We terminated an employee, and she has filed a claim for unemployment benefits. We want to fight her claim because she was fired for falsifying accounting records, a violation of company policy. Can you please explain the type of “misconduct” that will result in a denial of unemployment benefits?
Responding to unemployment insurance (UI) benefit claims can be a complex process for employers. It is important that an employer understands the legal definition of misconduct before deciding whether to challenge a terminated employee’s claim for unemployment benefits.
Unemployment Insurance Code
Under California Unemployment Insurance Code Section 1256, certain factors can disqualify an employee from receiving unemployment insurance benefits, such as voluntarily quitting a job without good cause.
If an employer fires an employee, unemployment benefits will be denied only if the employer can show that the employee was discharged for misconduct connected with his or her most recent work.
Definition of Misconduct
“Misconduct,” as used in the code, is defined as willful or wanton disregard of an employer’s interests, or such carelessness or negligence as to manifest equal culpability. (Amador v. Unemployment Insurance Appeals Board, 35 Cal. 3d 671 (1984); UI Code, Section 1256)).
It is important to note that this is a narrow definition of misconduct. Terminations for mere inefficiency, unsatisfactory conduct, poor job performance, inadvertent errors or ordinary negligence in isolated instances, or good-faith errors in judgment or discretion will not rise to the level of misconduct.
On the other hand, the following are examples of misconduct that typically will result in denial of unemployment benefits: theft, fraud, intoxication, deliberate violation of safety rules, workplace violence, deliberately falsifying a timecard and harassment.
The California Employment Development Department (EDD) has a Benefit Determination Guide available on its website that provides some helpful guidance on what constitutes misconduct.
Examine Actual Misconduct
Employers should understand that terminating an employee for misconduct or violating company policy will not automatically disqualify the employee from receiving unemployment benefits.
A California Supreme Court case established that an employee’s discharge for misconduct will not necessarily bar the employee from receiving unemployment benefits; the employee’s actual misconduct will need to be examined to determine if it meets the criteria established by law. (Paratransit, Inc. v. Unemployment Insurance Appeals Board, 59 Cal. 4th 551 (2014)).

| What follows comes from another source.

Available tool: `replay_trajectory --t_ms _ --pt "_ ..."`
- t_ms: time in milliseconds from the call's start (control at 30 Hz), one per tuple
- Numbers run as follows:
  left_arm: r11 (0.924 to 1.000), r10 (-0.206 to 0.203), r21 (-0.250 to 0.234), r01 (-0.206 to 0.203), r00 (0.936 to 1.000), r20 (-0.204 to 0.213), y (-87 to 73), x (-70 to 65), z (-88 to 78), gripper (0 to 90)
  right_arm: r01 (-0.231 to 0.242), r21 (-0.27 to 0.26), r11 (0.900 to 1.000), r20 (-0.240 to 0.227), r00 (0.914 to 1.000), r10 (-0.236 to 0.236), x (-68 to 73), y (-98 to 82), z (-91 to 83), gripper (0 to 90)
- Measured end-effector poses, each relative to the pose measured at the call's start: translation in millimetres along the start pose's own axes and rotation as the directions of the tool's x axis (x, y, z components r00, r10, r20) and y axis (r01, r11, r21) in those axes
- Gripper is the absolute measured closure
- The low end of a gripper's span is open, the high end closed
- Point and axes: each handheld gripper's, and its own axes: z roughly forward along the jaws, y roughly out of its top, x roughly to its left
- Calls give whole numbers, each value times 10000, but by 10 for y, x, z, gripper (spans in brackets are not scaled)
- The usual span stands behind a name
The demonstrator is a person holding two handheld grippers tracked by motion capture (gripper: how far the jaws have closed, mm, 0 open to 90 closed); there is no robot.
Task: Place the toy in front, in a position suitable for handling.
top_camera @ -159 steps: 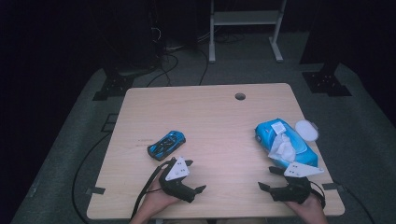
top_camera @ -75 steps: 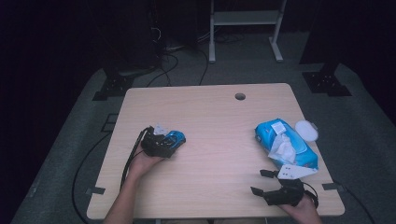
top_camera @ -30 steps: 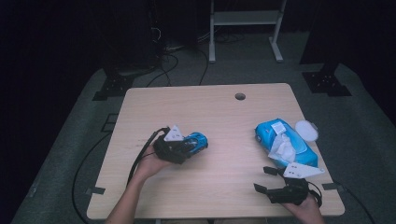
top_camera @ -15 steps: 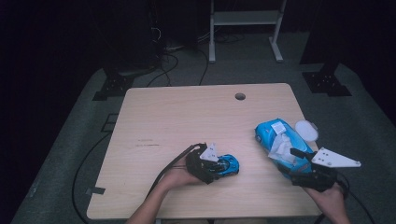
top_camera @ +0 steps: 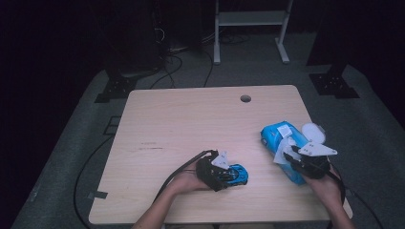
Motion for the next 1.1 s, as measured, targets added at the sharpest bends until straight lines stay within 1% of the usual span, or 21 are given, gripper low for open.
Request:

In Paratransit, an employee refused to sign a disciplinary notice, was terminated for insubordination and then filed for unemployment benefits. The court acknowledged that the employee’s refusal to sign the disciplinary notice may have justified his termination, but the sole issue was whether the employee’s refusal rose to the level of misconduct.

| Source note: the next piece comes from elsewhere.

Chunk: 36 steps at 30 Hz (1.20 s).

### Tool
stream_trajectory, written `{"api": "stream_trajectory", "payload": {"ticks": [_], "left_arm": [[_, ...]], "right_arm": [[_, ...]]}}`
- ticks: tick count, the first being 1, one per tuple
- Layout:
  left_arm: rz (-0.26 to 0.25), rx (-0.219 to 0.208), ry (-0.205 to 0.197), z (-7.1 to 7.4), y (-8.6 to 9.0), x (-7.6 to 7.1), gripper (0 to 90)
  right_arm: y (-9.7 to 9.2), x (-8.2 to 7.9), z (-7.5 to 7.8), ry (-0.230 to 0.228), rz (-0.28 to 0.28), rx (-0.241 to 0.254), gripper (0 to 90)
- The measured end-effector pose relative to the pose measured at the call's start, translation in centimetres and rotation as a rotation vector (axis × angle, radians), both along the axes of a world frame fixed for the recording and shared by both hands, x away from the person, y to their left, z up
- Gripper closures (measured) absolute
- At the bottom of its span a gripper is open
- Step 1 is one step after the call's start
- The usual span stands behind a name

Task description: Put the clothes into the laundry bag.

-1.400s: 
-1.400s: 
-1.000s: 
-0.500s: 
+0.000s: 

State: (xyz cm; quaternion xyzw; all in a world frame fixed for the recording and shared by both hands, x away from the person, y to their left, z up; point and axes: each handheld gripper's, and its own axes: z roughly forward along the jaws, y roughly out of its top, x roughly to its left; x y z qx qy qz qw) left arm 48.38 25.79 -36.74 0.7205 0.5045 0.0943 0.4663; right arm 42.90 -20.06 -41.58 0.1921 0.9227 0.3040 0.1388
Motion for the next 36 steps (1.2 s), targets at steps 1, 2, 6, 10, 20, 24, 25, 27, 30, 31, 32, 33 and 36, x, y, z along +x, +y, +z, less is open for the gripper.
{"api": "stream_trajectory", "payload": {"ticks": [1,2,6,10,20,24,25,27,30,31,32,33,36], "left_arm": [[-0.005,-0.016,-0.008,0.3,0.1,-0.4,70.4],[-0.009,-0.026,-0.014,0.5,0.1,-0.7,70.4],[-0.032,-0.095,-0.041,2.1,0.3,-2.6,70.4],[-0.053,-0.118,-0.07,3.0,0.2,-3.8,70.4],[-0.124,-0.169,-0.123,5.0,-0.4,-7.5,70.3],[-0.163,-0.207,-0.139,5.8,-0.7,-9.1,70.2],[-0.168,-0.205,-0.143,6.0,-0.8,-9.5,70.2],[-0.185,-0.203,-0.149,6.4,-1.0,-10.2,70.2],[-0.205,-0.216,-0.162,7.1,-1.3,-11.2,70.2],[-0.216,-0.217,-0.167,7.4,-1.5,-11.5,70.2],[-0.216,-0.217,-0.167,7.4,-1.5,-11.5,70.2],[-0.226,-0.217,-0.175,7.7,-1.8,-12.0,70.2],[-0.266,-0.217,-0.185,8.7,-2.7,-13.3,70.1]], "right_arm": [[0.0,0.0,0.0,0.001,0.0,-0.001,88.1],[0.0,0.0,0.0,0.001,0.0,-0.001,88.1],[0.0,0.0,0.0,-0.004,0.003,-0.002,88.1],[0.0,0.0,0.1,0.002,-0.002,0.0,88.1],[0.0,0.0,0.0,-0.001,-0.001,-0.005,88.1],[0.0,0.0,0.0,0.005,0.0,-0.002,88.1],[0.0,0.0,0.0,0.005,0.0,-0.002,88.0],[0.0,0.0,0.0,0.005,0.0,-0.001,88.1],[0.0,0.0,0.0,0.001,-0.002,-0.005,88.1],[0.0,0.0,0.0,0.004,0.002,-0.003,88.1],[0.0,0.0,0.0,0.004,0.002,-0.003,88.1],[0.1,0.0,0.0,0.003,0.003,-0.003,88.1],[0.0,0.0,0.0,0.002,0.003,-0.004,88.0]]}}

The court found that based on the specific circumstances, the employee’s refusal to sign a disciplinary notice was not misconduct but, at most, a mistake in judgment that did not disqualify him from an award of unemployment benefits.
In the case of the employer who fired the employee for falsifying accounting records, the EDD will examine the employee’s specific conduct and make an independent determination of whether the employee’s actions rise to the level of misconduct that would bar her from receiving unemployment benefits.
Employer Has Burden Of Proof
Employers also must keep in mind that the law presumes an employee was not fired for misconduct (UI Code, Section 1256). The burden of proving misconduct falls on the employer and it is up to the employer to submit evidence relating to the misconduct.
The employer who fired the employee for falsifying accounting records will need to submit clear evidence of the employee’s misconduct, such as copies of the falsified accounting records, company policies, disciplinary notices, witness statements or any other supporting information or records.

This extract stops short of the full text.